Almost everybody thinks that simply translating means they can operate in another country. Many even believe that letting a machine do it is good enough. Senior officials in the European Union are among them, arguing this more out of avoiding the problem of cross-border interoperability than addressing it. In fact, recent events show we’re not very successful in extracting information from unstructured data, not even monolingually.
Structuring Unstructured Information
A text, such as this one, is an unstructured information resource. However, the text must first be found and it is more valuable if combined and understood together with more such texts. Only then can conclusions be made and actions taken based on the information inside the texts. This has been done for centuries — by lawyers and courts in countries that work with case based law, for example. The multilingual angle of texts has become increasingly important due to international trade, globalization, social media, and in Europe specifically due to the central organization of the European Commission governing so many diverse countries.
Everyone knows from painful searches that a smart organization of filed documents is key for finding anything back. The best strategy for retrieving information was the library hierarchy and its terms used to organize the resources. This proven approach has been neglected in the digital age, because users were told search, folders, and titles will do the job. Today, most organizations barely know or care whether terms are used correctly in authoring or in translation. Therefore their texts are no longer useful when queried to support decision making. This is even more evident cross-border, when imperfect translation, especially when automated, not only loses terms but also introduces errors.
Interoperability by Machine Learning or Linked Open Data?
Eager research and software companies will say: never mind, Big Data methods using Machine Learning or Linked Open Data will come to the rescue. Indeed, both are great for gisting, but they fail to function reliably beyond that point.
Imagine asking them what 1 + 1 is. Machine Learning will tell you the answer is in the range of 1.5 to 2.5. Linked Open Data will tell you that the answer might be in the following 42 documents.
Ensuring Cross-border Interoperability
We seem to have forgotten that library science, such as classification systems, taxonomy hierarchies, and thesauri, are the core for reuse of textual data. When these knowledge resources are multilingual they become a Multilingual Knowledge System. An MKS can extract insights of texts in and across multiple languages.

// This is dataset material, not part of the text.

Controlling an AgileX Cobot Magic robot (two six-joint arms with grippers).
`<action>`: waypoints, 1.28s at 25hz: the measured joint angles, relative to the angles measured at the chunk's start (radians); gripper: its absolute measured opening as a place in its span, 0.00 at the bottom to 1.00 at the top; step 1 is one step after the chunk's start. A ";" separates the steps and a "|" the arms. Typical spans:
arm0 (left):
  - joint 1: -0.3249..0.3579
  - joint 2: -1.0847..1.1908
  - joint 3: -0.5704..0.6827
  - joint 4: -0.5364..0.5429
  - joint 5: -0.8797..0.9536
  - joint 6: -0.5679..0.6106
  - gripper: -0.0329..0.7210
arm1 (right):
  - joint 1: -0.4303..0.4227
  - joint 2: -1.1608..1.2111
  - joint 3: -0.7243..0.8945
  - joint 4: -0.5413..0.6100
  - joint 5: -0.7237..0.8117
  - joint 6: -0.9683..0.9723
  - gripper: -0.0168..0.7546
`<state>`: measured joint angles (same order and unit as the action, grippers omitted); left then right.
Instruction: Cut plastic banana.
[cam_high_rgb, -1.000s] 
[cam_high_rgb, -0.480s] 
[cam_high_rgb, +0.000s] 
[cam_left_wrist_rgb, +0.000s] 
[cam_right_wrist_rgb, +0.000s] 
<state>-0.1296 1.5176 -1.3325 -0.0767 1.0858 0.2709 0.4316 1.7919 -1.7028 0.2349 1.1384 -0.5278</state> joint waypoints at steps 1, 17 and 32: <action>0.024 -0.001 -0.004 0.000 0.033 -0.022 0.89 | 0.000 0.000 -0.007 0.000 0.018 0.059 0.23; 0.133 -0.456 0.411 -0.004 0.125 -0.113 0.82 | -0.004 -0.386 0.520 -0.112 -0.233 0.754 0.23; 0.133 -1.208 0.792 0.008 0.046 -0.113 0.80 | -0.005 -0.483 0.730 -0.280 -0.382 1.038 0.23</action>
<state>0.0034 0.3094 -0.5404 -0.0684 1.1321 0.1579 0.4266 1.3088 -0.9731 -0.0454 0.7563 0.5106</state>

I am not saying terminology is the answer – terms are mostly flat, unrelated and compiled for translation support. Instead we need a structure to give us the context and to be able to drill through a concept map to find relationships. The term resources are rather an asset that can be levitated to become a knowledge structure.
Multilingual Knowledge Systems provide cross-border data processing possibilities, often called semantic or information interoperability. Actually an MKS is the only possible path to achieve cross-border interoperability. They retrieve the needle in the haystack – in all languages. They make it possible to pinpoint the units sought after, while linking to all information related to that unit. If an MKS is in place to support Big Data and Linked Open Data, these technologies will also efficiently support cross-border interoperability!